■ EXERCISE INSTRUCTIONS ■
Write the data out verbatim.

###

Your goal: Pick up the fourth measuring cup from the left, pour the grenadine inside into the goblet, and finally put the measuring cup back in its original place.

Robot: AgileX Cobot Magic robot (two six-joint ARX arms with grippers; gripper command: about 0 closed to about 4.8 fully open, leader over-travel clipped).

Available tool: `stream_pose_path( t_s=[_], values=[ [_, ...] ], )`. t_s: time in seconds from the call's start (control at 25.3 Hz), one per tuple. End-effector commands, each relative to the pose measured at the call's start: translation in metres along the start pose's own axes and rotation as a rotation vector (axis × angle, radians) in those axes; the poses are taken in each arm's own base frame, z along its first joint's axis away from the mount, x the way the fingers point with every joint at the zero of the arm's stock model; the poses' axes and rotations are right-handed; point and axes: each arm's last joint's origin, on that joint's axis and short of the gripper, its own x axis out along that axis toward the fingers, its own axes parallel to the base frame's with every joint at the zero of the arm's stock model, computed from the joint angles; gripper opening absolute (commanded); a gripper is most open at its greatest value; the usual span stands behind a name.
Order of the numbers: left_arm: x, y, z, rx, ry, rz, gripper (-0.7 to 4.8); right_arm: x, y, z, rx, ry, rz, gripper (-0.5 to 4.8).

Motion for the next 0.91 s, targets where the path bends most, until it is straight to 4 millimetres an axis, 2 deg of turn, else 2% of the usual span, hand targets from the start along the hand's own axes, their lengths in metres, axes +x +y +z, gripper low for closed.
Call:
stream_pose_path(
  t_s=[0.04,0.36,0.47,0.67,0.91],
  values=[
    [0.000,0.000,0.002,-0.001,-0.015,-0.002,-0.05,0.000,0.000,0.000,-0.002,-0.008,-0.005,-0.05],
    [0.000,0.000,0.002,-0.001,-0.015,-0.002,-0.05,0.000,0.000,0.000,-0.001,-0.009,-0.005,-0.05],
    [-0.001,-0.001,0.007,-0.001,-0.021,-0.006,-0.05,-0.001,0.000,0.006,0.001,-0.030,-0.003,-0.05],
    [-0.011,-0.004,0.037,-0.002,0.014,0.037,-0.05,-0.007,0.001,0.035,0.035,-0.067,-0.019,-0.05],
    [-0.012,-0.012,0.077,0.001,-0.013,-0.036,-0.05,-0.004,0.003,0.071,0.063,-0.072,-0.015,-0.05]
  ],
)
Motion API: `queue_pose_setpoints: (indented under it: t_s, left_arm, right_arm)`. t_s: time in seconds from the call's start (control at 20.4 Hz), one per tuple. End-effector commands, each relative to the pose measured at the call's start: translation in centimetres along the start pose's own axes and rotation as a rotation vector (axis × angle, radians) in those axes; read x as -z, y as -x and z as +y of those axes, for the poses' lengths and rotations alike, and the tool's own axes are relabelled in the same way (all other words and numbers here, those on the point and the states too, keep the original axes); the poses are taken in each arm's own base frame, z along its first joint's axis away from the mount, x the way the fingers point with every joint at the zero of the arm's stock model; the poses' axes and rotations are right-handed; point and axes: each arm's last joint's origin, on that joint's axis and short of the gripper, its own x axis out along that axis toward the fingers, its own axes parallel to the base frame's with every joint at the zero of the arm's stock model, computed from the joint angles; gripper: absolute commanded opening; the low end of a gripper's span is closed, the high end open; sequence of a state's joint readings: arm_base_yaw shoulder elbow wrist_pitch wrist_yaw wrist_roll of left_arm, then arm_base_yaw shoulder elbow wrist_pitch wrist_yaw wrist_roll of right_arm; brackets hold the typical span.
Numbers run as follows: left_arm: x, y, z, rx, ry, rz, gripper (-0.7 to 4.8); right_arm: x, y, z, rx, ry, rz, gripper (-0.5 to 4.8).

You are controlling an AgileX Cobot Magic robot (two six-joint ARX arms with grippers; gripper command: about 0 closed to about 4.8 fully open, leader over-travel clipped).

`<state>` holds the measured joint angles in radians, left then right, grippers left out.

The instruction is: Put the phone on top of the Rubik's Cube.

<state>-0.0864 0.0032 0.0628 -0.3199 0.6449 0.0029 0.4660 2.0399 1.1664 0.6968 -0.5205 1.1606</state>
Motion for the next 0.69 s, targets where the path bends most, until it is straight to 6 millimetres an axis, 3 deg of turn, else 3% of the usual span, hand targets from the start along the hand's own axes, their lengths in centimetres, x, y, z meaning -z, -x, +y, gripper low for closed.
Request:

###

■ EXERCISE ANSWER ■
Your goal: Pick up the fourth measuring cup from the left, pour the grenadine inside into the goblet, and finally put the measuring cup back in its original place.

Robot: AgileX Cobot Magic robot (two six-joint ARX arms with grippers; gripper command: about 0 closed to about 4.8 fully open, leader over-travel clipped).

Available tool: `stream_pose_path( t_s=[_], values=[ [_, ...] ], )`. t_s: time in seconds from the call's start (control at 25.3 Hz), one per tuple. End-effector commands, each relative to the pose measured at the call's start: translation in metres along the start pose's own axes and rotation as a rotation vector (axis × angle, radians) in those axes; the poses are taken in each arm's own base frame, z along its first joint's axis away from the mount, x the way the fingers point with every joint at the zero of the arm's stock model; the poses' axes and rotations are right-handed; point and axes: each arm's last joint's origin, on that joint's axis and short of the gripper, its own x axis out along that axis toward the fingers, its own axes parallel to the base frame's with every joint at the zero of the arm's stock model, computed from the joint angles; gripper opening absolute (commanded); a gripper is most open at its greatest value; the usual span stands behind a name.
Order of the numbers: left_arm: x, y, z, rx, ry, rz, gripper (-0.7 to 4.8); right_arm: x, y, z, rx, ry, rz, gripper (-0.5 to 4.8).

Motion for the next 0.91 s, targets where the path bends most, until it is straight to 4 millimetres an axis, 2 deg of turn, else 2% of the usual span, hand targets from the start along the hand's own axes, their lengths in metres, axes +x +y +z, gripper low for closed.
Call:
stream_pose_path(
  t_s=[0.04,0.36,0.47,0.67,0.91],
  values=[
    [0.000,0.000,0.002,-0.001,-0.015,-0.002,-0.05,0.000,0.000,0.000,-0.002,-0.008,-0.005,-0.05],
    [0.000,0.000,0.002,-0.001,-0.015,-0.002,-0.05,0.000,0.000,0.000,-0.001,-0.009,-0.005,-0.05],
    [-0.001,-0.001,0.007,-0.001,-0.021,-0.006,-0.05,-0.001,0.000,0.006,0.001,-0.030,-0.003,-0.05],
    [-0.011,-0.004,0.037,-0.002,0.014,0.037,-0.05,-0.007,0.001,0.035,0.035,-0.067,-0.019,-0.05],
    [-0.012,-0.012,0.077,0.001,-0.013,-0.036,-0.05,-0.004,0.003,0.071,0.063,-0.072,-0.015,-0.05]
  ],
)
Motion API: `queue_pose_setpoints: (indented under it: t_s, left_arm, right_arm)`. t_s: time in seconds from the call's start (control at 20.4 Hz), one per tuple. End-effector commands, each relative to the pose measured at the call's start: translation in centimetres along the start pose's own axes and rotation as a rotation vector (axis × angle, radians) in those axes; read x as -z, y as -x and z as +y of those axes, for the poses' lengths and rotations alike, and the tool's own axes are relabelled in the same way (all other words and numbers here, those on the point and the states too, keep the original axes); the poses are taken in each arm's own base frame, z along its first joint's axis away from the mount, x the way the fingers point with every joint at the zero of the arm's stock model; the poses' axes and rotations are right-handed; point and axes: each arm's last joint's origin, on that joint's axis and short of the gripper, its own x axis out along that axis toward the fingers, its own axes parallel to the base frame's with every joint at the zero of the arm's stock model, computed from the joint angles; gripper: absolute commanded opening; the low end of a gripper's span is closed, the high end open; sequence of a state's joint readings: arm_base_yaw shoulder elbow wrist_pitch wrist_yaw wrist_roll of left_arm, then arm_base_yaw shoulder elbow wrist_pitch wrist_yaw wrist_roll of right_arm; brackets hold the typical span.
Numbers run as follows: left_arm: x, y, z, rx, ry, rz, gripper (-0.7 to 4.8); right_arm: x, y, z, rx, ry, rz, gripper (-0.5 to 4.8).

You are controlling an AgileX Cobot Magic robot (two six-joint ARX arms with grippers; gripper command: about 0 closed to about 4.8 fully open, leader over-travel clipped).

`<state>` holds the measured joint angles in radians, left then right, grippers left out.

The instruction is: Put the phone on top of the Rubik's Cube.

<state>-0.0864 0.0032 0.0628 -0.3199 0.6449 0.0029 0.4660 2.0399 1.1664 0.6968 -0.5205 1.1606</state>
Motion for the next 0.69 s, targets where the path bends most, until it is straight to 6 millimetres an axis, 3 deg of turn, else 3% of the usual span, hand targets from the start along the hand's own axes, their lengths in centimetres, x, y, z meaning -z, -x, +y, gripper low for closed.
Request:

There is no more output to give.